The overwhelming sense one gets in reading the introductory chapters of d’Abrera’s book is of a man who has seen himself, his colleagues, and their work pushed around long enough and who will not stand for it any longer. D’Abrera casts Darwinism as a suffocating ideology and its purveyors as bullies. Consider the following passages from his text:
“Any person wishing to acquire a university degree of any altitude has only to place the word ‘Evolution’ in cunning juxtaposition with the lesser words, ‘Phylogenetics’, ‘Molecular Biology’, ‘Genetics’ or ‘Biodiversity’ in their abstract (or synopsis), and hey presto, they suddenly find themselves copiously funded!” (6)
“Some may ask why I have included my arguments against the several theories of evolution of species in a popular work such as this. I answer that I do so because ... those who support any or all of such theories do so relentlessly and unopposed in every literary, visual and spoken vehicle that exists - be it base, popular or exalted highbrow. They are totally in control of every scientific journal or book in print and have no intention of having their hegemony threatened....” (53)

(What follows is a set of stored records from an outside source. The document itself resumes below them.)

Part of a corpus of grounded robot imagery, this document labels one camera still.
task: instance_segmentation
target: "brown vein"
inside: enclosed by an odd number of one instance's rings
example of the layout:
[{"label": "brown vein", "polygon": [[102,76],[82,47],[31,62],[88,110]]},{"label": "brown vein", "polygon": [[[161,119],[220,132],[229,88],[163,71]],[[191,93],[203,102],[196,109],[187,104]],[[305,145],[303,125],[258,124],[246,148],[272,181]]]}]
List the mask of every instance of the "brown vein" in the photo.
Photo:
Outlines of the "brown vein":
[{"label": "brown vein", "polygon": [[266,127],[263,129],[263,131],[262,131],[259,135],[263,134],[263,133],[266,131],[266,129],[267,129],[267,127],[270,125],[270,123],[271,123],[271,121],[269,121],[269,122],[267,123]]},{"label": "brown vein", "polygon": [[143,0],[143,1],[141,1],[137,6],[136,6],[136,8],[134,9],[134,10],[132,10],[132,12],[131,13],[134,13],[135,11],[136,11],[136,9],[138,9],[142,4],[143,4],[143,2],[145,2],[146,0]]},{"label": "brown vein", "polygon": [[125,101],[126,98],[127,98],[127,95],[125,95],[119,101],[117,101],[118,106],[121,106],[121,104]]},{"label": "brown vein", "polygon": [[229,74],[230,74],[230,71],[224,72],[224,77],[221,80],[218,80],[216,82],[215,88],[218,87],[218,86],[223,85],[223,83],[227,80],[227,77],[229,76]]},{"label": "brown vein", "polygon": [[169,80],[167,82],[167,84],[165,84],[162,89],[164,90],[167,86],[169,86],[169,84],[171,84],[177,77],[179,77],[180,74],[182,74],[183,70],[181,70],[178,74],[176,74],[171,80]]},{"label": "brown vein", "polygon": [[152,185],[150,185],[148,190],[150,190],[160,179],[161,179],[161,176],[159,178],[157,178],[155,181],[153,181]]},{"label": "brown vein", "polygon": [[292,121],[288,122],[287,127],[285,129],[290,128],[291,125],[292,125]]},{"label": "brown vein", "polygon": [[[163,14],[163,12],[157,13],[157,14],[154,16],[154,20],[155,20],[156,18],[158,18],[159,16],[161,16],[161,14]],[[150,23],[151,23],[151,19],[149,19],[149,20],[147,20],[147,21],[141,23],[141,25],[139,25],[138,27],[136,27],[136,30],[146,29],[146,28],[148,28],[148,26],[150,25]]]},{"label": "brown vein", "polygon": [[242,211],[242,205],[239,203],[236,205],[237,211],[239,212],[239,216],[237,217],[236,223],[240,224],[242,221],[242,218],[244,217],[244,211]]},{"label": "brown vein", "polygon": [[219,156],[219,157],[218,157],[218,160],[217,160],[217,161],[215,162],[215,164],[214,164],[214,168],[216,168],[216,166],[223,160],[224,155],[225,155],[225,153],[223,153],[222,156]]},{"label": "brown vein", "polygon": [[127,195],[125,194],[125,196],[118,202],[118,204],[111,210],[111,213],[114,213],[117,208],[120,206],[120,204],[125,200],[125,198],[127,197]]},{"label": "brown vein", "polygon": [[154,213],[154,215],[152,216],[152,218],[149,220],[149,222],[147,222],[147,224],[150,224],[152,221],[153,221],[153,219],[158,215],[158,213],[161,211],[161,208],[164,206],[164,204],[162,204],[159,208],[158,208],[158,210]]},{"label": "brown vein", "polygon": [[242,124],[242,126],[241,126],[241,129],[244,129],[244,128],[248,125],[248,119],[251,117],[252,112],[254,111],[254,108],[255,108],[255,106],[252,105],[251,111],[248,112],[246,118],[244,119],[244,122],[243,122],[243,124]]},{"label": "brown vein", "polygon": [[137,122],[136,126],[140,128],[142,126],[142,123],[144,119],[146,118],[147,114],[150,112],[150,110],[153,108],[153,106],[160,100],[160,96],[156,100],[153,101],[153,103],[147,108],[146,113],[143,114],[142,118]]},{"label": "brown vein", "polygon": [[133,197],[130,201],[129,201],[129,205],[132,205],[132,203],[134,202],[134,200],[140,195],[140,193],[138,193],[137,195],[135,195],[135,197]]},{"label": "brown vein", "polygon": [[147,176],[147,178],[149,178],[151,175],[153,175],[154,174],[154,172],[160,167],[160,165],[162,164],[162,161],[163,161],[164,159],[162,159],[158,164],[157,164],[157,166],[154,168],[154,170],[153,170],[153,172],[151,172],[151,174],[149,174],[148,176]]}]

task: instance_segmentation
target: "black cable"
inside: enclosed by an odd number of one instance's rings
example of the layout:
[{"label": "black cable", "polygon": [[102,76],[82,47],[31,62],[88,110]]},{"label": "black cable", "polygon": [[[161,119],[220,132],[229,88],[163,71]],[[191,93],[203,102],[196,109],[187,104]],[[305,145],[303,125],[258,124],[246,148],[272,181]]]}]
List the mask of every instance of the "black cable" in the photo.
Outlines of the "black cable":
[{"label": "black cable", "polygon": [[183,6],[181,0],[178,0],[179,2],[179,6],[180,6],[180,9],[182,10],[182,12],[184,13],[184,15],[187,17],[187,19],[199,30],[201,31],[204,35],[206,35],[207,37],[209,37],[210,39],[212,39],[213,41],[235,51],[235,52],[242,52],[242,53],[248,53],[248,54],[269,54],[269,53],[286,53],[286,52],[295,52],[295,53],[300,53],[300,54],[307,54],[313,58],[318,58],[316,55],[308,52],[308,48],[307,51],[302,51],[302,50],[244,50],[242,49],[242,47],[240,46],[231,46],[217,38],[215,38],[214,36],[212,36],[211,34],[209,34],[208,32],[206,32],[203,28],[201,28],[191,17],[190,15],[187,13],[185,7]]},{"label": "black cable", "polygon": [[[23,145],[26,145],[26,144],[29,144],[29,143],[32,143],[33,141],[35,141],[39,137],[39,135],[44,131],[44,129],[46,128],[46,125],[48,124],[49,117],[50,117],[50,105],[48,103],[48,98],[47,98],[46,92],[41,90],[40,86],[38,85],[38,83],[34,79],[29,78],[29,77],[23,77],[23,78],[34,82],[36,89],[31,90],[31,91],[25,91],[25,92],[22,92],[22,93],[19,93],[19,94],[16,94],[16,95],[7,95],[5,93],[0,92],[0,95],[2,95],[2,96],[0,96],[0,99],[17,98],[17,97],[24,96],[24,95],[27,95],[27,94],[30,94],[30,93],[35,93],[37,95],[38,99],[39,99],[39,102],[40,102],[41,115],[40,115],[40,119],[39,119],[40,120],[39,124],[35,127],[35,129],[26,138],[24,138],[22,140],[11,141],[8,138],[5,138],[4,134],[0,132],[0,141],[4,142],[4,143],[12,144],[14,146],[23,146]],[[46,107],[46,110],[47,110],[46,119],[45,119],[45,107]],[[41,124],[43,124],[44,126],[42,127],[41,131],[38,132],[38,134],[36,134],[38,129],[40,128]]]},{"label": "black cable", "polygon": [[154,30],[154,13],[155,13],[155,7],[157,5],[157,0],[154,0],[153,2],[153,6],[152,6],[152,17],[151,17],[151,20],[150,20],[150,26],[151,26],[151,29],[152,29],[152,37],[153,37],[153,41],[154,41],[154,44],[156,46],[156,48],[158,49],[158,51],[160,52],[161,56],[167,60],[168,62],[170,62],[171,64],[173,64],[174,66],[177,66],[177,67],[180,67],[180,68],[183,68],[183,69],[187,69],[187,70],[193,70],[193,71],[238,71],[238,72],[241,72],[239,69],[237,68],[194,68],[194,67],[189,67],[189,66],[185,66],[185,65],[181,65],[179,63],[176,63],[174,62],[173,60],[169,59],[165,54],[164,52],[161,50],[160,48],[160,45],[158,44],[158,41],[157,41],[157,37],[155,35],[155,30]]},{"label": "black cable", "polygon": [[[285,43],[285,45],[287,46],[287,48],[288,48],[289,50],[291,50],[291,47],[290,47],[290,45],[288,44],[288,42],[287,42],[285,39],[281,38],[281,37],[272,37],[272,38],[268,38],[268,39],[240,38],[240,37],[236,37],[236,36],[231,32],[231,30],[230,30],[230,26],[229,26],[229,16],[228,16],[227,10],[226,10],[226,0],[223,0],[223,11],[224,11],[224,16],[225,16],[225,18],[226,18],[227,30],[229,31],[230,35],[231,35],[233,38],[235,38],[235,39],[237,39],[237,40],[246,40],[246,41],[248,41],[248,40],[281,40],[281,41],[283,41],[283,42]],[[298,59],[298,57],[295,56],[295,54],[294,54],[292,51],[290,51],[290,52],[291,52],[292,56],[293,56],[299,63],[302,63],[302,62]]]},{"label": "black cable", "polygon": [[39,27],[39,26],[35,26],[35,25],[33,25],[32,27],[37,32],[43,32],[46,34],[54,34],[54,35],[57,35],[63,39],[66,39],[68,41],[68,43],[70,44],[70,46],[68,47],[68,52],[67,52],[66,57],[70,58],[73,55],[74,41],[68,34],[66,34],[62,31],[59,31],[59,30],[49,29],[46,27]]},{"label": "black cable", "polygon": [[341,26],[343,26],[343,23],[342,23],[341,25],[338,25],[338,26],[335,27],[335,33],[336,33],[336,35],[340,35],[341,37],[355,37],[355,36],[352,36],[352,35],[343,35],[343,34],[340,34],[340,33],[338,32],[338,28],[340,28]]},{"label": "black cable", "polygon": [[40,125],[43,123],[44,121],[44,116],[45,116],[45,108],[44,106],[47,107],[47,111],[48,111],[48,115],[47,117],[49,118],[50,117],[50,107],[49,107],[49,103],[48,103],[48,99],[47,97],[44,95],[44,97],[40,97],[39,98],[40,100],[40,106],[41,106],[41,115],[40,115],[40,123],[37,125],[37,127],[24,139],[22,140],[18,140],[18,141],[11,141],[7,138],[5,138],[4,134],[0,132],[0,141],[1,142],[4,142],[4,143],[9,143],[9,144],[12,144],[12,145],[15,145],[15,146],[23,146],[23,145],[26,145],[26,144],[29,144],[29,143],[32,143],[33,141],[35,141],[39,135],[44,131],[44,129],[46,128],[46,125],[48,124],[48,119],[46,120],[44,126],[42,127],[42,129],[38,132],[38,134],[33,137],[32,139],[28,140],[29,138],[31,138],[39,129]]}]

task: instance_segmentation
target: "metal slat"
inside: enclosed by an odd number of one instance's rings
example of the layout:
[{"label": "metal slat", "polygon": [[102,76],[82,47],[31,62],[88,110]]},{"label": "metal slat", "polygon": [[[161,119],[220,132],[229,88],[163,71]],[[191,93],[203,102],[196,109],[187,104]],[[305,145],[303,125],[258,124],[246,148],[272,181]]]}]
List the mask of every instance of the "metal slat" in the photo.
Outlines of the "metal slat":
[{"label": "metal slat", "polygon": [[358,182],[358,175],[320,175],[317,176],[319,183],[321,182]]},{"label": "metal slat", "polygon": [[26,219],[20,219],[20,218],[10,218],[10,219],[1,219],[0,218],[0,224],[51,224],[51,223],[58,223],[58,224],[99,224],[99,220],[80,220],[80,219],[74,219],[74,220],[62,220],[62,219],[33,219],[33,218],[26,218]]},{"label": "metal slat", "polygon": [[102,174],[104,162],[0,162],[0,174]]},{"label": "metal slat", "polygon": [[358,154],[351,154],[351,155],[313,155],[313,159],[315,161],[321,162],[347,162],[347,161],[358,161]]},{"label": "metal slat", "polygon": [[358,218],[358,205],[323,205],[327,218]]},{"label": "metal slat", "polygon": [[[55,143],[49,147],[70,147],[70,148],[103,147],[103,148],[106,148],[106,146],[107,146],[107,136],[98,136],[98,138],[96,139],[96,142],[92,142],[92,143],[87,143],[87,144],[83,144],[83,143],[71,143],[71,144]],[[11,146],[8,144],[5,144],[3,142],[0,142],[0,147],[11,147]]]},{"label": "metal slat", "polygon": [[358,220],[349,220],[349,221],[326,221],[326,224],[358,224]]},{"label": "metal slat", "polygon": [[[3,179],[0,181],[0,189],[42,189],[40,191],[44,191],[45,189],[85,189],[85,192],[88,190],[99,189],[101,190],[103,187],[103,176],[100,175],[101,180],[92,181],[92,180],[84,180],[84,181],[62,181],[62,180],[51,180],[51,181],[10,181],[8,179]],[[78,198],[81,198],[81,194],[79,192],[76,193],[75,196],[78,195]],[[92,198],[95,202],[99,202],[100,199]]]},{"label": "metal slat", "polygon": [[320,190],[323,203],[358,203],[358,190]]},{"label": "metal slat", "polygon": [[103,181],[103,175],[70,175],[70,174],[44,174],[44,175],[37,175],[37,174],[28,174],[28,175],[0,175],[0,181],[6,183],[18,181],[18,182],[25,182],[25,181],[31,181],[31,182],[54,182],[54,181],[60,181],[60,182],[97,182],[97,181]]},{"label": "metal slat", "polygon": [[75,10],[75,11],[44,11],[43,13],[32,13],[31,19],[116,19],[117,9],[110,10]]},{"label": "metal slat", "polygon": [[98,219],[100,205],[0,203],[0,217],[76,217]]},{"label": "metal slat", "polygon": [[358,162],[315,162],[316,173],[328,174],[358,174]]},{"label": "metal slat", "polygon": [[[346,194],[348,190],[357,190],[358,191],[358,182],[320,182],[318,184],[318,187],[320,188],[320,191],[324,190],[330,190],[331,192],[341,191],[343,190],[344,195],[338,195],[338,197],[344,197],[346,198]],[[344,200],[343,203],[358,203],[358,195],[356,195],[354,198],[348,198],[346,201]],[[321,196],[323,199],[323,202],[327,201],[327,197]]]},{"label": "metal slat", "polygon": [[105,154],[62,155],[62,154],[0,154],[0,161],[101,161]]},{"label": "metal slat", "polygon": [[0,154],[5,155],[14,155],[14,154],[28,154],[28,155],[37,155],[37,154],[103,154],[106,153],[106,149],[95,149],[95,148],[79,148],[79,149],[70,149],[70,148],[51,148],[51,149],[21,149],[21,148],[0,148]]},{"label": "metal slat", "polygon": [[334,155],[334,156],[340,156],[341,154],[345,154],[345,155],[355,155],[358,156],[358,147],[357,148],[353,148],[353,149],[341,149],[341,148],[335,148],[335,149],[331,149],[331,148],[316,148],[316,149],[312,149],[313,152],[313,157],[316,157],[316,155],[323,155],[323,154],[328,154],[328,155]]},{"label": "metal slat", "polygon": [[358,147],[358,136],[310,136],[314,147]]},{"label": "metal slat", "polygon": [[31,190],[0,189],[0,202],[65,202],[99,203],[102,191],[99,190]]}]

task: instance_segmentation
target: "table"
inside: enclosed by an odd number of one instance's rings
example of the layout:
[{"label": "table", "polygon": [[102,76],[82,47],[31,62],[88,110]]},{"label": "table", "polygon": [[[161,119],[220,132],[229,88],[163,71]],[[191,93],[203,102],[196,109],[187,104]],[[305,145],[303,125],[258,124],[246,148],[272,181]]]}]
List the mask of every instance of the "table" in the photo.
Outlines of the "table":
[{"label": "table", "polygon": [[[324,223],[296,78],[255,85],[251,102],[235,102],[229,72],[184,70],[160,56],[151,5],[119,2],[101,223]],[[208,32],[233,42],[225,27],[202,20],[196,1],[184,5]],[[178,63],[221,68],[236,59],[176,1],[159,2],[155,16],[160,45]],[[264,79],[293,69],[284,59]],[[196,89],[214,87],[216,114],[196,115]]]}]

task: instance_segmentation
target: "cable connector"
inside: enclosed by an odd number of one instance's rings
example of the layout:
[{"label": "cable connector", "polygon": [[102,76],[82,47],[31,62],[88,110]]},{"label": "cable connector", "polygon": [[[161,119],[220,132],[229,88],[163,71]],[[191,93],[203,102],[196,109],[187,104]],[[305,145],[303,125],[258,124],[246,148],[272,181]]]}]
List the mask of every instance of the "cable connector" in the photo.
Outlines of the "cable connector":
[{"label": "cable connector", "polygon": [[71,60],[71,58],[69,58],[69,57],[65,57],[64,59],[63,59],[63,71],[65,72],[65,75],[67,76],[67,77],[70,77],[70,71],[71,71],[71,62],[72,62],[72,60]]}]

“No field worker who studies insects, may now freely gaze upon his discoveries of insect morphology, biology or behaviour, without the taint of speculative Darwinism compelling him to colour his conclusions. No more is such a worker allowed to make direct, uncomplicated observations about objective facts about butterflies or moths.... Instead he is now compelled through the pressure of insidious programming by the overlords of the scientific establishment, to subject everything he has objectively observed to the tyranny of subjectivist and useless speculation about butterflies and their hypothetical origins. He must do so for no other reason than being able to collect his grant and acquire his PhD or some other doubtful honour of mutual respectability amongst his peers. The really dangerous part of this global pseudo-scientific cultism is that our worker has unconsciously been made to pass from the intellectual liberty provided within the legitimate realms of distinterested hypothesis, into the cul-de-sac of totalitarian absolutism of unprovable dogma.... Evolutionists thus become roped into the bondage of their own theory. They postulate it as holy writ and then labour ceaselessly to find the ‘evidence’ to fit it. Such tendentious labours only bestow the opprobrium of ‘contrivance’ upon the evidence so gleaned.” (64)
In western academic culture, critics of Darwinism often face stiff penalties - slowed academic advancement, censorship, vilification, ostracism, and loss of employment. Whether d’Abrera’s specific criticisms of Darwinism all hit the mark is not the important thing about this book (though I give the book high marks here as well). What is important about this book is its public call to allow informed dissent of Darwinism.
D’Abrera is as good as they get when it comes to naturalists expert in some particular species. D’Abrera has been studying butterflies since the age of three. He knows this creature as well as anybody, and he has found Darwin’s theory completely unconvincing as a vehicle for gaining insights into butterflies. That in itself should give one pause. Too often critics of Darwinism are dismissed as religious nuts who can’t stomach Darwinism because of the threat Darwinism is said to pose to their religion. D’Abrera shows that the dogmatism and intolerance is in fact on the other foot, and that it is the dogmatic supporters of Darwinism who need to learn tolerance.